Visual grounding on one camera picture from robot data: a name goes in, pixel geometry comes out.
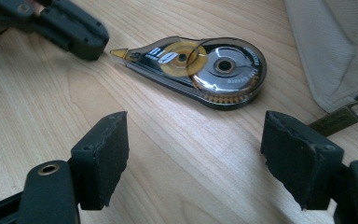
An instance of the wooden desk surface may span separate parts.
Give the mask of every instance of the wooden desk surface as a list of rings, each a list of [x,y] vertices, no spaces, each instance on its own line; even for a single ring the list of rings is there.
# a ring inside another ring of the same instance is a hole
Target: wooden desk surface
[[[310,123],[313,101],[283,0],[74,0],[101,19],[110,42],[97,62],[79,60],[39,35],[0,36],[0,200],[22,190],[36,165],[67,160],[103,116],[126,110],[130,158],[102,212],[82,223],[332,223],[326,211],[300,211],[260,154],[266,110]],[[110,49],[163,37],[234,36],[264,53],[259,97],[221,112],[113,63]],[[358,124],[330,137],[358,160]]]

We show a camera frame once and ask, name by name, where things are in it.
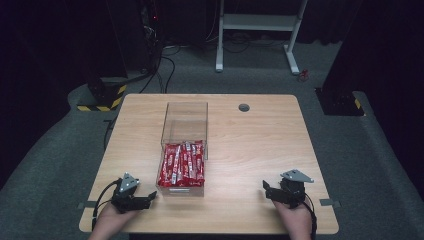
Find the red licorice pack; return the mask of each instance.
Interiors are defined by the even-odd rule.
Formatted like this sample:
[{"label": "red licorice pack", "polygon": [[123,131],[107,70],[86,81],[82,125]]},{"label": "red licorice pack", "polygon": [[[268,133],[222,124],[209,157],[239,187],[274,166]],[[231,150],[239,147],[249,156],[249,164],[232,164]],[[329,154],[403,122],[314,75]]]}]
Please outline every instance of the red licorice pack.
[{"label": "red licorice pack", "polygon": [[162,187],[201,187],[204,178],[203,142],[166,144],[158,185]]}]

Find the metal bracket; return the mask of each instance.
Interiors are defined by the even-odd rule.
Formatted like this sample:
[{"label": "metal bracket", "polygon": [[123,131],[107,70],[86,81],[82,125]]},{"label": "metal bracket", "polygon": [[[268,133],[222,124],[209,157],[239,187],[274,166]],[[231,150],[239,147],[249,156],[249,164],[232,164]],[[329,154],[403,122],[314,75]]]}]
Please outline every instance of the metal bracket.
[{"label": "metal bracket", "polygon": [[303,174],[301,171],[297,169],[293,169],[285,173],[281,173],[280,176],[295,182],[309,182],[309,183],[314,182],[312,178],[306,176],[305,174]]},{"label": "metal bracket", "polygon": [[119,188],[119,192],[125,192],[128,189],[136,187],[140,181],[136,178],[133,178],[128,172],[124,174],[124,178],[122,179],[121,186]]}]

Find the wooden table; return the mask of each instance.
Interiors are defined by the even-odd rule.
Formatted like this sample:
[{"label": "wooden table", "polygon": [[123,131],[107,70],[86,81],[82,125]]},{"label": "wooden table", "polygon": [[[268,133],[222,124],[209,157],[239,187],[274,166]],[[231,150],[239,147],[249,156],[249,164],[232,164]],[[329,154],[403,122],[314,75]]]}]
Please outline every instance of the wooden table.
[{"label": "wooden table", "polygon": [[[318,234],[334,234],[338,223],[302,117],[292,95],[130,94],[119,117],[89,195],[96,201],[112,181],[129,172],[140,178],[135,196],[156,191],[161,136],[168,102],[208,102],[208,160],[204,197],[158,196],[123,230],[130,233],[286,233],[265,198],[262,180],[278,187],[280,173],[299,169],[315,204]],[[248,112],[238,109],[245,103]],[[106,192],[111,197],[114,187]],[[80,229],[91,231],[93,209],[85,208]]]}]

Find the human hand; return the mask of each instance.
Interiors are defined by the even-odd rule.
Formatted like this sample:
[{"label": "human hand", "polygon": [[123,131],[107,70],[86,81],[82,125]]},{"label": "human hand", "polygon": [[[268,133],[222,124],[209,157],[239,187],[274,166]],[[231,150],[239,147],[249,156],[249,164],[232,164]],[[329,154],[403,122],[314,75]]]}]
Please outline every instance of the human hand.
[{"label": "human hand", "polygon": [[280,215],[281,221],[289,232],[291,240],[311,240],[312,218],[305,205],[299,204],[294,209],[288,205],[272,201]]},{"label": "human hand", "polygon": [[89,240],[106,240],[117,234],[129,220],[139,214],[140,211],[128,211],[119,213],[113,204],[108,202],[97,218],[96,226]]}]

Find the white metal stand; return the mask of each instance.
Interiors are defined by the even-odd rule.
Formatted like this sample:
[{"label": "white metal stand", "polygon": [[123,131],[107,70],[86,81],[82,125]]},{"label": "white metal stand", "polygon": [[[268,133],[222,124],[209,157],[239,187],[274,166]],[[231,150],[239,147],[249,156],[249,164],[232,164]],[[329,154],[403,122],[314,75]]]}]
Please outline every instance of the white metal stand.
[{"label": "white metal stand", "polygon": [[224,1],[221,0],[220,17],[219,17],[219,38],[216,54],[216,71],[224,70],[223,58],[223,33],[224,29],[240,29],[240,30],[266,30],[266,31],[288,31],[292,32],[289,45],[284,45],[290,70],[294,75],[299,74],[296,60],[293,55],[293,46],[302,23],[303,13],[305,12],[308,0],[302,0],[299,12],[296,16],[280,16],[280,15],[252,15],[252,14],[224,14]]}]

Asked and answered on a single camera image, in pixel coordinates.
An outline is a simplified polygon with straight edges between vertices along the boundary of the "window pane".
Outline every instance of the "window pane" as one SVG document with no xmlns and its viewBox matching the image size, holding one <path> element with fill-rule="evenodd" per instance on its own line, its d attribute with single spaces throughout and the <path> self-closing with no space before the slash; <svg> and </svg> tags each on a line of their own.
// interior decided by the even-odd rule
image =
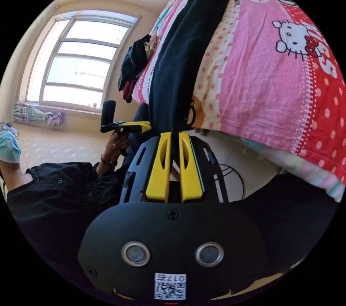
<svg viewBox="0 0 346 306">
<path fill-rule="evenodd" d="M 103 89 L 110 63 L 74 57 L 54 57 L 47 82 Z"/>
<path fill-rule="evenodd" d="M 67 33 L 66 38 L 92 39 L 120 44 L 127 30 L 127 27 L 111 23 L 76 21 Z"/>
<path fill-rule="evenodd" d="M 35 64 L 32 68 L 30 82 L 28 87 L 27 100 L 39 101 L 41 84 L 43 81 L 43 75 L 46 70 L 49 57 L 54 49 L 54 46 L 60 37 L 62 31 L 69 23 L 69 20 L 58 21 L 51 28 L 47 37 L 45 38 L 40 51 L 35 60 Z"/>
<path fill-rule="evenodd" d="M 102 93 L 87 89 L 46 85 L 43 92 L 43 100 L 90 107 L 96 104 L 96 108 L 99 109 L 102 101 Z"/>
<path fill-rule="evenodd" d="M 81 54 L 84 56 L 100 57 L 111 60 L 113 59 L 115 51 L 116 47 L 67 41 L 61 43 L 58 53 Z"/>
</svg>

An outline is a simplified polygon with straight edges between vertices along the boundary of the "wrist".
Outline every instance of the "wrist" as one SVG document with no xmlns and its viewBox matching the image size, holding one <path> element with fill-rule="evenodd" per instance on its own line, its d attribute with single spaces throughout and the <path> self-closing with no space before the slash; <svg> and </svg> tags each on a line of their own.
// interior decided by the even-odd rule
<svg viewBox="0 0 346 306">
<path fill-rule="evenodd" d="M 100 159 L 101 159 L 101 163 L 105 165 L 109 164 L 109 167 L 113 167 L 113 166 L 115 167 L 117 165 L 118 156 L 105 152 L 101 155 Z"/>
</svg>

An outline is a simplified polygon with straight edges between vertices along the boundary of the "window frame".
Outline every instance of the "window frame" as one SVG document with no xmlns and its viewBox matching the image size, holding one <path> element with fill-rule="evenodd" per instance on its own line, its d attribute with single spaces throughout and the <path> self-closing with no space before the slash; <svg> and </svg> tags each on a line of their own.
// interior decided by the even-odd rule
<svg viewBox="0 0 346 306">
<path fill-rule="evenodd" d="M 108 92 L 109 92 L 109 84 L 112 78 L 112 75 L 114 73 L 115 66 L 118 61 L 118 56 L 120 52 L 122 51 L 122 48 L 124 46 L 124 43 L 127 41 L 129 35 L 131 34 L 134 26 L 137 24 L 141 16 L 136 17 L 135 22 L 129 22 L 129 21 L 124 21 L 118 18 L 114 17 L 105 17 L 105 16 L 98 16 L 98 15 L 92 15 L 92 14 L 85 14 L 85 15 L 78 15 L 78 14 L 72 14 L 69 16 L 64 16 L 64 17 L 59 17 L 55 16 L 54 17 L 54 22 L 52 23 L 51 27 L 49 28 L 49 31 L 46 33 L 41 45 L 39 46 L 39 49 L 35 55 L 35 59 L 33 63 L 31 64 L 30 68 L 30 75 L 29 79 L 27 82 L 27 87 L 26 87 L 26 92 L 25 92 L 25 102 L 33 105 L 33 106 L 48 106 L 52 108 L 63 108 L 67 110 L 73 110 L 73 111 L 86 111 L 86 112 L 91 112 L 91 113 L 101 113 L 102 107 L 100 108 L 93 108 L 90 106 L 85 106 L 85 105 L 79 105 L 79 104 L 70 104 L 70 103 L 64 103 L 64 102 L 59 102 L 59 101 L 47 101 L 43 100 L 43 93 L 44 93 L 44 88 L 46 85 L 53 85 L 53 86 L 61 86 L 61 87 L 70 87 L 70 88 L 78 88 L 78 89 L 87 89 L 95 92 L 100 92 L 102 93 L 102 99 L 101 99 L 101 105 L 107 98 Z M 37 60 L 37 56 L 39 52 L 41 51 L 41 47 L 43 46 L 44 41 L 46 40 L 46 37 L 49 35 L 51 32 L 53 26 L 55 25 L 56 22 L 59 21 L 65 21 L 69 20 L 69 23 L 66 25 L 62 33 L 60 34 L 59 38 L 57 39 L 54 48 L 51 52 L 51 55 L 49 56 L 48 62 L 45 67 L 42 83 L 41 83 L 41 88 L 40 88 L 40 96 L 39 96 L 39 101 L 30 101 L 27 99 L 28 96 L 28 90 L 29 90 L 29 84 L 31 81 L 31 76 L 32 76 L 32 71 L 34 68 L 34 65 Z M 103 42 L 99 40 L 89 40 L 89 39 L 77 39 L 77 38 L 66 38 L 68 32 L 70 31 L 71 27 L 76 21 L 91 21 L 91 22 L 103 22 L 103 23 L 111 23 L 114 25 L 122 26 L 128 28 L 126 31 L 124 37 L 122 38 L 120 44 L 113 44 L 113 43 L 108 43 L 108 42 Z M 77 54 L 64 54 L 64 53 L 58 53 L 59 48 L 61 46 L 61 43 L 64 41 L 74 41 L 74 42 L 87 42 L 90 44 L 98 44 L 98 45 L 105 45 L 105 46 L 111 46 L 111 47 L 116 47 L 116 52 L 114 53 L 114 56 L 111 60 L 105 59 L 105 58 L 99 58 L 99 57 L 93 57 L 93 56 L 85 56 L 85 55 L 77 55 Z M 104 61 L 110 64 L 106 78 L 105 78 L 105 83 L 103 85 L 103 89 L 99 88 L 92 88 L 92 87 L 87 87 L 87 86 L 82 86 L 82 85 L 75 85 L 75 84 L 62 84 L 62 83 L 52 83 L 52 82 L 47 82 L 48 75 L 50 72 L 50 68 L 52 66 L 52 62 L 54 57 L 71 57 L 71 58 L 83 58 L 83 59 L 89 59 L 89 60 L 99 60 L 99 61 Z"/>
</svg>

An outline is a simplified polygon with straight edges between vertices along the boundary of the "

━━━━

Take every line above carrying "Find" and return it.

EXERCISE RESPONSE -
Find the red licorice pack; return the mask of each instance.
Find the metal bracket; return the mask of each instance.
Find the wooden table; return the mask of each instance.
Find the human hand; return the mask of each instance.
Find the white metal stand; return the mask of each instance.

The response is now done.